Using the data that follows, give again word for word the lines between the one holding "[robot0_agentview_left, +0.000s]" and the one holding "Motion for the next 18", inclusive. Omit the pictures.

:: Supplied information ::

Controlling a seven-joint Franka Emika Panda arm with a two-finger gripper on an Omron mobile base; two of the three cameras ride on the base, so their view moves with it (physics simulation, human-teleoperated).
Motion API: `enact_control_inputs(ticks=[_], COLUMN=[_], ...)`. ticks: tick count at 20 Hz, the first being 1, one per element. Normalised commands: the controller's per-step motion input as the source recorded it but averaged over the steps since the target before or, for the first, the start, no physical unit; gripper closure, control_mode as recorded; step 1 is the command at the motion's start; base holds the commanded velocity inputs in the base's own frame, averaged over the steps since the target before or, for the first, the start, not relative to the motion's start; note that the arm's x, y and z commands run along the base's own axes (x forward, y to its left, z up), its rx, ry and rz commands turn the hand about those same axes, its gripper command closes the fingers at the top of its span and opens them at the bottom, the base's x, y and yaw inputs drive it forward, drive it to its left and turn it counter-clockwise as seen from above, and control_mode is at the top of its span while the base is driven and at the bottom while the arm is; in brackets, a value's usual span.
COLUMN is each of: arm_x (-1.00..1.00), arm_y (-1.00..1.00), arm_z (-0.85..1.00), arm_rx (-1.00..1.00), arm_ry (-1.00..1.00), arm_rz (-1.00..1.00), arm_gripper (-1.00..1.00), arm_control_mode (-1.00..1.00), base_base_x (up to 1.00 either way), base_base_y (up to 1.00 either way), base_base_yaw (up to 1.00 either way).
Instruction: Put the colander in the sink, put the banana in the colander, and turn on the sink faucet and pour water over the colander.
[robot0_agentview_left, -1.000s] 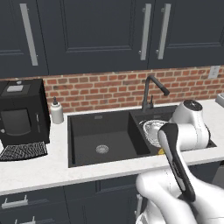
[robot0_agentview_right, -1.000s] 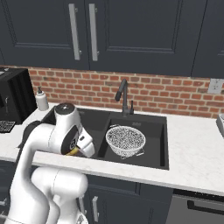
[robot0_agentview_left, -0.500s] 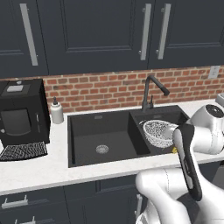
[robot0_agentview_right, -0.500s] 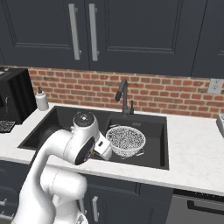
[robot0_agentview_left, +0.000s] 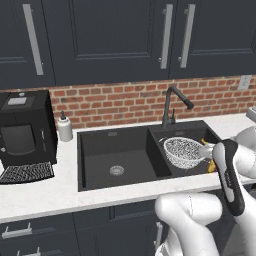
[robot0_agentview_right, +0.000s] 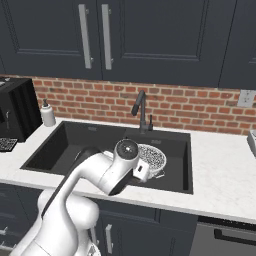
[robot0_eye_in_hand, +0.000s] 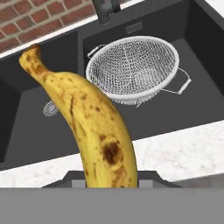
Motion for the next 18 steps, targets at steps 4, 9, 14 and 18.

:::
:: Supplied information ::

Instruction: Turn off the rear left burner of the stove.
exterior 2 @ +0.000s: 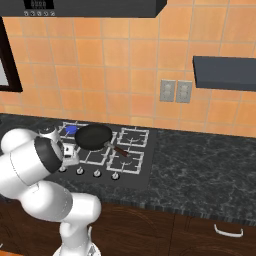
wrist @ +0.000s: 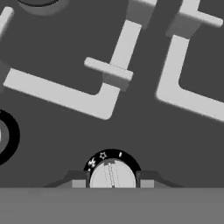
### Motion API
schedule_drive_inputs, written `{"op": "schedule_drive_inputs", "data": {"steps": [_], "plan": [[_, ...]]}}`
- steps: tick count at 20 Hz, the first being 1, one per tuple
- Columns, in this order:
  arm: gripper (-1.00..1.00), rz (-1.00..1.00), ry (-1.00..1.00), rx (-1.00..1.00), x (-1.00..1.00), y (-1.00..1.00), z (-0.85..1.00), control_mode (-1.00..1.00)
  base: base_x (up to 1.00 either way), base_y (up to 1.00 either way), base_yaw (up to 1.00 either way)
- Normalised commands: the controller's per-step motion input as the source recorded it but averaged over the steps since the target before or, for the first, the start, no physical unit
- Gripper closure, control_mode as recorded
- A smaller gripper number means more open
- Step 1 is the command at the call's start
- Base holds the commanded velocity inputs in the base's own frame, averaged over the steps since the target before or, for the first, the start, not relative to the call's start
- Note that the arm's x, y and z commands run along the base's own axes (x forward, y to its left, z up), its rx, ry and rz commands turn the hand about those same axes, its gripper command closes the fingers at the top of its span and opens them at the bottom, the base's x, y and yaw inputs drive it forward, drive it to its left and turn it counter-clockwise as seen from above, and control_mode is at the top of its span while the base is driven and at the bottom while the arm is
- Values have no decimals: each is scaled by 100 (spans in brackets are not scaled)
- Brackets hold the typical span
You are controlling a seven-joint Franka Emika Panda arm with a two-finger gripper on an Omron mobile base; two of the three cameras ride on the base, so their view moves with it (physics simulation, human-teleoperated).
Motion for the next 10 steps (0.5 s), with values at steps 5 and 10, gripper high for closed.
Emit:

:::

**Your response**.
[robot0_agentview_left, +0.000s] 
[robot0_agentview_right, +0.000s] 
[robot0_eye_in_hand, +0.000s] 
Motion for the next 18 steps, targets at steps 4, 9, 14 and 18.

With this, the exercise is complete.